The new regulation added an extra layer of bureaucracy, but whitelisting was, in theory, a relatively simple process. All importers had to do was register their shipment’s IMEIs with customs; upon import, traders were to clear their shipment with the customs Directorate of the Ministry of Finance, paying a 10 percent value added tax (VAT) for each device imported and a 5 percent customs duty on the total value of the shipment. After receiving payment, customs forwarded the IMEIs to the Ministry of Telecommunications for whitelisting. Travelers from abroad had to register their device’s IMEI upon arrival at the airport. Local subscribers were grandfathered in and users looking to trade in their mobiles, or switch their SIM card between phones, first had to send one text message to release the number from the initial phone’s IMEI.
The IMEI block had two intentions: to prevent mobiles that were not whitelisted from connecting to the country’s cellular networks, and requiring importers to trade above the table. It’s not clear how effective the system was because figures are not public and government officials would not discuss the matter with Executive. But the IMEI block did have an impact, Lebanese customs data shows. For less than a year it turned a mostly black and gray market into one that was nearly as clean as the sullied snow along the road to Faraya.
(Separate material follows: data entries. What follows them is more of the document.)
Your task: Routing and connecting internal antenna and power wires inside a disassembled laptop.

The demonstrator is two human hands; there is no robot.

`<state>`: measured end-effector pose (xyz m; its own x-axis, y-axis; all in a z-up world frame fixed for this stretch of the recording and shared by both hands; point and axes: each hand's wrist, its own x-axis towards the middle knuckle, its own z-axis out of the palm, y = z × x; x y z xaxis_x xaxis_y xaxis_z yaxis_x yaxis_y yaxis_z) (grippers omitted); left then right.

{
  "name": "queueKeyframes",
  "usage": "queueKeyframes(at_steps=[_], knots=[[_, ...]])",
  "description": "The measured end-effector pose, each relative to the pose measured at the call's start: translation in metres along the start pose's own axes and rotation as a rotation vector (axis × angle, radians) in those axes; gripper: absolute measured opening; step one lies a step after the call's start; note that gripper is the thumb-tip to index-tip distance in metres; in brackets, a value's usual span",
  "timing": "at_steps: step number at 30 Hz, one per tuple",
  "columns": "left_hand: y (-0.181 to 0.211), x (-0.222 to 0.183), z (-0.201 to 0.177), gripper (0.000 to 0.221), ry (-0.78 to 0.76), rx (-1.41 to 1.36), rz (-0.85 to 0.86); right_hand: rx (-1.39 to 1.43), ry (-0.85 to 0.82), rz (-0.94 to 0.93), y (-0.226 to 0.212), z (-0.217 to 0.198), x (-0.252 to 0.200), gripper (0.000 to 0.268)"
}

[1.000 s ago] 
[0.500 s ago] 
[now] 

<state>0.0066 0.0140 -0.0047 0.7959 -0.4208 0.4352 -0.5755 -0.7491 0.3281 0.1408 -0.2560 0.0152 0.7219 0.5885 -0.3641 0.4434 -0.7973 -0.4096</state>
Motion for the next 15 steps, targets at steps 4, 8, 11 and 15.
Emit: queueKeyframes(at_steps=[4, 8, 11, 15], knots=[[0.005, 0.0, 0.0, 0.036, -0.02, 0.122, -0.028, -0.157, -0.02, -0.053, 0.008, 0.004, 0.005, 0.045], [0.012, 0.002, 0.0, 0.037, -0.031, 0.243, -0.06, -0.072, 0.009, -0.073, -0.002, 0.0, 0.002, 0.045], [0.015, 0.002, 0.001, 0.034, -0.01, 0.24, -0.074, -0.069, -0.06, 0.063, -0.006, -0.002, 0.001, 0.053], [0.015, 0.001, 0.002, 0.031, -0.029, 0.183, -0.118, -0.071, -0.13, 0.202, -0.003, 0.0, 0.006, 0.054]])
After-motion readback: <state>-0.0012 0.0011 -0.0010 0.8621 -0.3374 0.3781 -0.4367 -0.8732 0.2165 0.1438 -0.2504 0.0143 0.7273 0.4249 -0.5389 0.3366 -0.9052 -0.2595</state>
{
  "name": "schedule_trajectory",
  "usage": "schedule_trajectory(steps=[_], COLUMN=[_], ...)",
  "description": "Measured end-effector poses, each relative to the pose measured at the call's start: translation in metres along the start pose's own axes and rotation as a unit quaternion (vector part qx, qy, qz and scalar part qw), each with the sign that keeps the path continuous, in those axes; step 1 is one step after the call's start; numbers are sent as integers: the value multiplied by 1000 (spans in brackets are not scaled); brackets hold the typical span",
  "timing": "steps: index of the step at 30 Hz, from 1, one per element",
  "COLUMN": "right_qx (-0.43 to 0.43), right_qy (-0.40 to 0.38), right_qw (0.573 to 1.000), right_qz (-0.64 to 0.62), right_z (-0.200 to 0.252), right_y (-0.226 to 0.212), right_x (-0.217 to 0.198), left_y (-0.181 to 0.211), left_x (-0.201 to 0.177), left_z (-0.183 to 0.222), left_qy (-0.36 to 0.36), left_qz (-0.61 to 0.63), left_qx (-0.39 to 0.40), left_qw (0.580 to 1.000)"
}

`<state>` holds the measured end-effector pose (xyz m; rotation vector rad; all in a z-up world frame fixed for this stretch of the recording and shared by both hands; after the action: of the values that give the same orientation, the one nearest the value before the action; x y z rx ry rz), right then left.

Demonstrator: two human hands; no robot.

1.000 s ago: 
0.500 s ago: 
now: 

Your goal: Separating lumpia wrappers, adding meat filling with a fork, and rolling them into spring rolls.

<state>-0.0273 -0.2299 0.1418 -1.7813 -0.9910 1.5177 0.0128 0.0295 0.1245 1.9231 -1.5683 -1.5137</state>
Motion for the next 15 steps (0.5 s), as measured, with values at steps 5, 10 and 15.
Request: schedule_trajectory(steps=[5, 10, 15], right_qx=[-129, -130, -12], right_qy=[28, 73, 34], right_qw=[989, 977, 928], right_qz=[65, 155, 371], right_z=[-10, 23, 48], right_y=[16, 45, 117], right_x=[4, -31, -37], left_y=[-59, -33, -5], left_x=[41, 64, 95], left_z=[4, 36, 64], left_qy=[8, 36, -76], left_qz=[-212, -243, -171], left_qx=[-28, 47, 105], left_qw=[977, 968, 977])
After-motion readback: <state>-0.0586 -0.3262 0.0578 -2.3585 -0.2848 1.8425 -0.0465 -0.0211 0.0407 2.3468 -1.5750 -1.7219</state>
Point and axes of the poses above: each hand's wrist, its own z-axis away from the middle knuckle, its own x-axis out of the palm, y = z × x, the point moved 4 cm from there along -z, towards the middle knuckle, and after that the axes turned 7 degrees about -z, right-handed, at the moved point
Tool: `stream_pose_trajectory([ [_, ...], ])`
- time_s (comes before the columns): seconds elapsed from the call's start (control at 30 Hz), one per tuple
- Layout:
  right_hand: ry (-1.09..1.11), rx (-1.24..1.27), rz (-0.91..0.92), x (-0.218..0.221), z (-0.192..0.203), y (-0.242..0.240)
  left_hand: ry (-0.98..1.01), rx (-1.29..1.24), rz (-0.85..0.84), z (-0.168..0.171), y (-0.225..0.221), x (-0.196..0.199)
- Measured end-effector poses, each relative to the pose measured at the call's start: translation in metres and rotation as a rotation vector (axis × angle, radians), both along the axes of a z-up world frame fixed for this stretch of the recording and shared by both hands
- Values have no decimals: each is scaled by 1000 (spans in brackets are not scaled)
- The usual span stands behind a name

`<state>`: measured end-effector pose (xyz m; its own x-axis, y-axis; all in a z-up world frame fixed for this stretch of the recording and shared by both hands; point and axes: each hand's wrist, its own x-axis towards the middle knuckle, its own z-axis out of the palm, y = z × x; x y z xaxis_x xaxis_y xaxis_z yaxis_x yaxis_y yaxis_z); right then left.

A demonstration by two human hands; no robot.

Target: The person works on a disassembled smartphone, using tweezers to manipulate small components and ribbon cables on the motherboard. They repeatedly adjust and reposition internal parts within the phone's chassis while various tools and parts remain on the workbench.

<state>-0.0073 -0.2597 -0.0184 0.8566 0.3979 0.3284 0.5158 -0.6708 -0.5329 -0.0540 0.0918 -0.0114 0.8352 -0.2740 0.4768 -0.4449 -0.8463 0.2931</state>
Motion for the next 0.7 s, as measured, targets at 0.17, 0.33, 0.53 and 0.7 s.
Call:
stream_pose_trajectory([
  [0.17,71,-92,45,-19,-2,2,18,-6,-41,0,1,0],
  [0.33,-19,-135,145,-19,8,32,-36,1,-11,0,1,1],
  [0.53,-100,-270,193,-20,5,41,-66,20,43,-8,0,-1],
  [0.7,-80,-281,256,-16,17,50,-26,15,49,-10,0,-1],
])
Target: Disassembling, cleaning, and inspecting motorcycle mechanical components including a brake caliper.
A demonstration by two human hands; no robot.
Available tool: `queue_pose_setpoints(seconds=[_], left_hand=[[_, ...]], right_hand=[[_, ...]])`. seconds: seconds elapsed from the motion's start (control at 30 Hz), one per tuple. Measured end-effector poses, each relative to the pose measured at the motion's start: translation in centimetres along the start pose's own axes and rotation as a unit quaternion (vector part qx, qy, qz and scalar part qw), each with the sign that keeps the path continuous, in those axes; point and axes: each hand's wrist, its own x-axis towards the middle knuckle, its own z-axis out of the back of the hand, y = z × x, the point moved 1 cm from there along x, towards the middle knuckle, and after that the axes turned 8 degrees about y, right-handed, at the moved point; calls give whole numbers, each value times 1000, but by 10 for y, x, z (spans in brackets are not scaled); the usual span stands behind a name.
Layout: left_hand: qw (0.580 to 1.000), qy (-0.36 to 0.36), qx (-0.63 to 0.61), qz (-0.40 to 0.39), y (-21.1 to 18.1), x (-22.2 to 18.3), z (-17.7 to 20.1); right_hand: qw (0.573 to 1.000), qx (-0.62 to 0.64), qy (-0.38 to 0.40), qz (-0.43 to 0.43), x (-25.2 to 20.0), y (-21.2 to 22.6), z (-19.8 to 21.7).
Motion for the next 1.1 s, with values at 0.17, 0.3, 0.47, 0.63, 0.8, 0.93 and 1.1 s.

In 2014, with Boutros Harb at the helm, the Ministry of Telecommunications did an about-face, cancelling the IMEI block. Harb agreed to an interview with Executive for this article, but did not commit to its scheduling. In a statement from 2014, Harb cited a number of reasons for cancelling the system but offered little evidence to support his claims. According to Harb, the IMEI block forced mom-and-pop shops out of business, eliminated jobs, delayed imported mobiles from reaching the market to the benefit of other traders and had no effect on revenue collection or in curbing smuggling. At the ripe age of ten months the IMEI block was no more.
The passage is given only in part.